There is just one complication left. Suppose the following happens:

  • Your project starts out with commit develop-1 setting up the initial version of the develop branch. Imagine there are two files, A and B.
  • You create a feature branch and make a commit feature-1 which changes only file B.
  • In the meantime, someone else makes a feature that changes file A, and merges it as develop-2 to the develop branch.

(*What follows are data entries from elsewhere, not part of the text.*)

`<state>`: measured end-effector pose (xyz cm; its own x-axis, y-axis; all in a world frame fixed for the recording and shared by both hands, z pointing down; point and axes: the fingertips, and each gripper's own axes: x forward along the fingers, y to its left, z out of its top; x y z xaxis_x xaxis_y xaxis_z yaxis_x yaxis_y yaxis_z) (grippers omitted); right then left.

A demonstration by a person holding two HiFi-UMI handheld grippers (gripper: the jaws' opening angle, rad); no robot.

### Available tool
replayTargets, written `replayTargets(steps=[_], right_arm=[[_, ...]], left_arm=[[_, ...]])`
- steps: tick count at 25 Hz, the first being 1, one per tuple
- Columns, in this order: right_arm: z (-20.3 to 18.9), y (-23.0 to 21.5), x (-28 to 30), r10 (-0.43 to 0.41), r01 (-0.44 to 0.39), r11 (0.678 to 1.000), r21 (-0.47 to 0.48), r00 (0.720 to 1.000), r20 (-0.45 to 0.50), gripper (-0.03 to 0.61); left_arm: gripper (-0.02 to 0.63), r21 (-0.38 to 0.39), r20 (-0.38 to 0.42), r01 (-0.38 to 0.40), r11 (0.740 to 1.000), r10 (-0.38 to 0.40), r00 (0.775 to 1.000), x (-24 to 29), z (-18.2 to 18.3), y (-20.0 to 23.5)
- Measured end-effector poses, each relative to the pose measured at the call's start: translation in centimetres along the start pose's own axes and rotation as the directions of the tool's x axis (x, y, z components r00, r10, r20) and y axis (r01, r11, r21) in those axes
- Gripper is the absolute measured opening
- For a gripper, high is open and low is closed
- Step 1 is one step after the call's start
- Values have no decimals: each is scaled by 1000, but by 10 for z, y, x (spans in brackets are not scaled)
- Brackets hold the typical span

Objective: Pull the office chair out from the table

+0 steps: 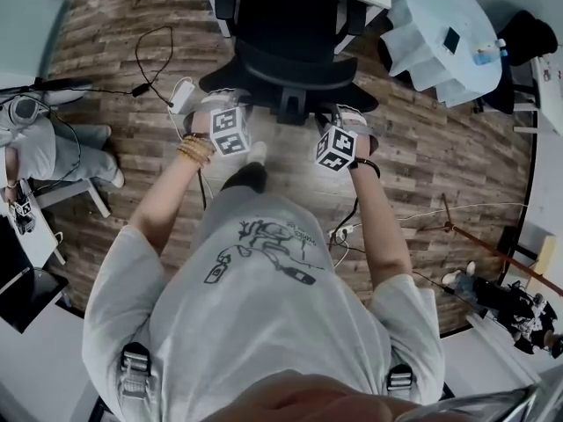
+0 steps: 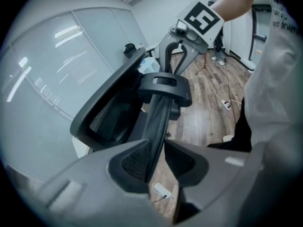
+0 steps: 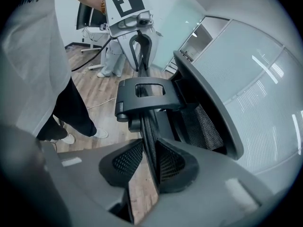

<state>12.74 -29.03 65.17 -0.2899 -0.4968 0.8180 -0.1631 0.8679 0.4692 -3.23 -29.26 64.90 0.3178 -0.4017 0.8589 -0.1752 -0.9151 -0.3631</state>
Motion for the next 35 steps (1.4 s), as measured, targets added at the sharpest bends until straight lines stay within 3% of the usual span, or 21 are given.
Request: replayTargets(steps=[10,18,35], right_arm=[[8,67,-36,-7,6,1000,17,999,52,95],[6,125,-75,-20,18,1000,23,997,79,97],[8,211,-127,41,-45,998,34,994,100,96]], left_arm=[[98,-14,-66,-31,999,30,997,-28,-9,-64],[98,30,-124,-64,997,68,990,-55,-9,-128],[101,-17,-125,-46,999,43,991,-98,-12,-219]])
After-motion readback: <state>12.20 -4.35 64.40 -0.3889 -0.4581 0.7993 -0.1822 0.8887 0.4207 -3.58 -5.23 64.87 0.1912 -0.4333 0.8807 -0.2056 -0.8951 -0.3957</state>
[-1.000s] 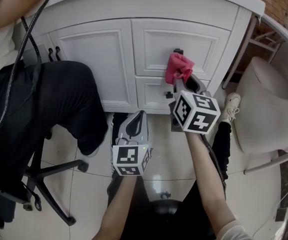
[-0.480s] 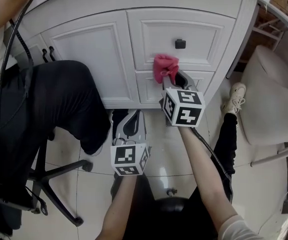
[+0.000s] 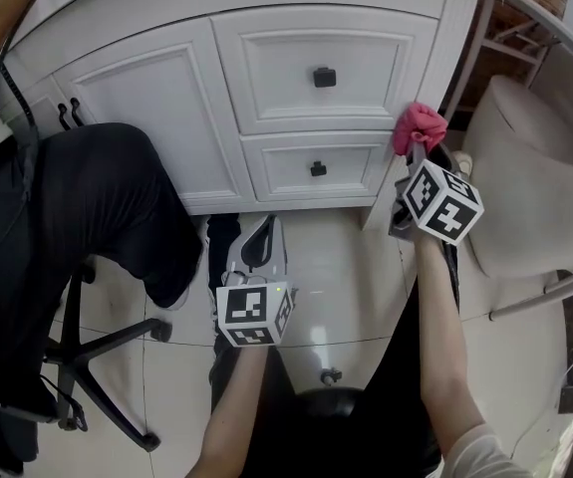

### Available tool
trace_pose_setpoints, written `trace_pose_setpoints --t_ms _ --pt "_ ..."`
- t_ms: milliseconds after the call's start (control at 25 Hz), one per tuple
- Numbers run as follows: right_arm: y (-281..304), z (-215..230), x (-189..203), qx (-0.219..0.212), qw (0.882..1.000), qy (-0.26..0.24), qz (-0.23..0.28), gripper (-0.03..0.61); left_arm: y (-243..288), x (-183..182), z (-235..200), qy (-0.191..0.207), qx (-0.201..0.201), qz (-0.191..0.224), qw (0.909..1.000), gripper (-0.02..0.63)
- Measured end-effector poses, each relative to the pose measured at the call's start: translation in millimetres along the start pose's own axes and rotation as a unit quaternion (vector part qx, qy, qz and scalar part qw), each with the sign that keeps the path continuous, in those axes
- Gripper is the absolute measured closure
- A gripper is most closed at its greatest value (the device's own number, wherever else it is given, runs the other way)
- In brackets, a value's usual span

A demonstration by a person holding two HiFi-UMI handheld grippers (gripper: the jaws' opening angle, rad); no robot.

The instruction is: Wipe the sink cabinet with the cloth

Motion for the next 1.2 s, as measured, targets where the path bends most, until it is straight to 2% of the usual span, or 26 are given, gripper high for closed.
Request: trace_pose_setpoints --t_ms 120,240,400,480,560,640,800,1000,1200 --pt "-6.4 -25.2 3.4 -0.02 1.0 0.009 0.015 0.517 -3.0 4.8 -14.4 -0.008 -0.019 -0.004 0.9998 0.6" --pt "-5.3 -84.8 23.2 -0.106 0.994 0.007 0.015 0.517 -7.5 12.2 -28.5 -0.012 -0.034 -0.015 0.9993 0.598" --pt "10.3 -165.6 71.0 -0.216 0.976 0.0 -0.03 0.517 -17.8 16.7 -37.3 -0.008 -0.027 -0.023 0.9993 0.598" --pt "21.7 -193.9 90.7 -0.244 0.968 -0.02 -0.049 0.517 -20.7 17.8 -41.4 -0.011 -0.027 -0.022 0.9993 0.598" --pt "32.4 -205.4 102.0 -0.25 0.965 -0.044 -0.06 0.517 -21.6 20.7 -45.7 -0.013 -0.032 -0.025 0.9991 0.598" --pt "38.2 -196.5 103.8 -0.235 0.968 -0.057 -0.062 0.517 -22.8 24.0 -48.9 -0.012 -0.035 -0.03 0.9989 0.6" --pt "30.3 -148.3 90.1 -0.186 0.98 -0.06 -0.047 0.515 -20.3 25.3 -50.3 -0.008 -0.035 -0.033 0.9988 0.6" --pt "15.3 -63.9 75.0 -0.081 0.995 -0.049 -0.036 0.515 -6.6 23.4 -40.6 0.0 -0.03 -0.029 0.9991 0.6" --pt "0.5 13.2 71.9 0.018 0.998 -0.031 -0.047 0.517 -4.5 26.0 -31.8 0.0 -0.034 -0.032 0.9989 0.6"
Point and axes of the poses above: the fingertips, and each gripper's own axes: y forward along the fingers, z to its right, x out of its underside, the point moved 9 cm from there along -y, backward along the fingers, and after that the axes turned 8 degrees about -x, right-handed, at the moved point
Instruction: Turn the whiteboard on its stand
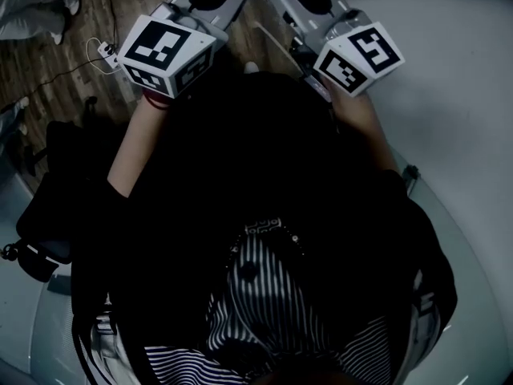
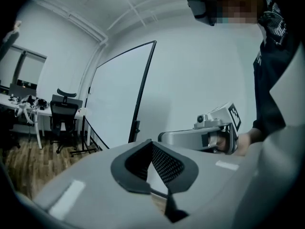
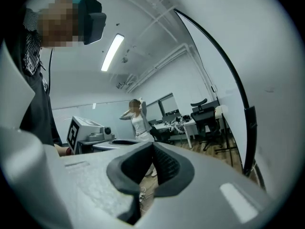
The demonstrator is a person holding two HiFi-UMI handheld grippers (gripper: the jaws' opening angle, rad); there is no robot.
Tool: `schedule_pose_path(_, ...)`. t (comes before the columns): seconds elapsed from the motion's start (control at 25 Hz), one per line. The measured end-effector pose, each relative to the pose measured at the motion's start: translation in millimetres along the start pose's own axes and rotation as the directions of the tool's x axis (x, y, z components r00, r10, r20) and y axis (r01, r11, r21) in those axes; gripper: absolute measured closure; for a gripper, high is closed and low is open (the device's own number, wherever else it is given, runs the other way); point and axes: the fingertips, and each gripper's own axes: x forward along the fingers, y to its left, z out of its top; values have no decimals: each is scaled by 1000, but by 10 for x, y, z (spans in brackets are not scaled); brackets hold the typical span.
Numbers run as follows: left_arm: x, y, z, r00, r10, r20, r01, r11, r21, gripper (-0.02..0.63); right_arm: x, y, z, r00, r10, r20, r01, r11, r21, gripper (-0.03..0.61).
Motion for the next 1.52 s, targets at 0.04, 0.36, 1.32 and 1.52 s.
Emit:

You are now in the situation that develop-2 has (new A, old B) and your feature-1 has (old A, new B). Neither of these is what you want, you presumably want (new A, new B). We have met this situation before, but without branches. Graphically:

diagram of commits before rebase

The solution here is to rebase your branch onto the latest commit on develop with git rebase develop and fix any conflicts that that causes, which produces the following situation:

diagram of commits after rebase

If you now try and push your feature branch, you might get an error because the version of your feature branch on the origin repository still has the old version. The solution here is to force the push, which overwrites the old version, with

git push --force origin BRANCHNAME

This is a think before you type kind of command because it can break things for other developers if you do it on a shared branch. The basic safety rules are:

  • Only rebase on private branches.
  • Only force push on private branches, and only if it is absolutely necessary (for example to tidy up a rebase).

A private branch is one that you know no-one else is working on, for example your own feature branches.

If you ever get into a situation where you need to rebase or force push on a shared branch such as develop or master, you generally need to make sure that everyone on the team knows what is going on, synchronises their repositories both before and after the dangerous operation, and does not make any commits or pushes while someone is working on it - basically they need, in concurrency terms, an exclusive lock on the whole repository while doing this operation.

This is one reason why the master and develop branches are kept separate - and some workflows even include a third branch called release. If merges into master or release only ever come from the develop branch, then a situation where you need to rebase these branches can never happen.

To summarise, the pull request workflow is:

  1. Commit and push your changes.
  2. If necessary, rebase your feature branch on the develop branch.
  3. Create a pull request.
  4. If necessary, participate in a discussion or review and make extra commits to address points that other developers have raised.
  5. Someone - usually not the developer who created the pull request - approves it, creating a merge commit in develop (or master).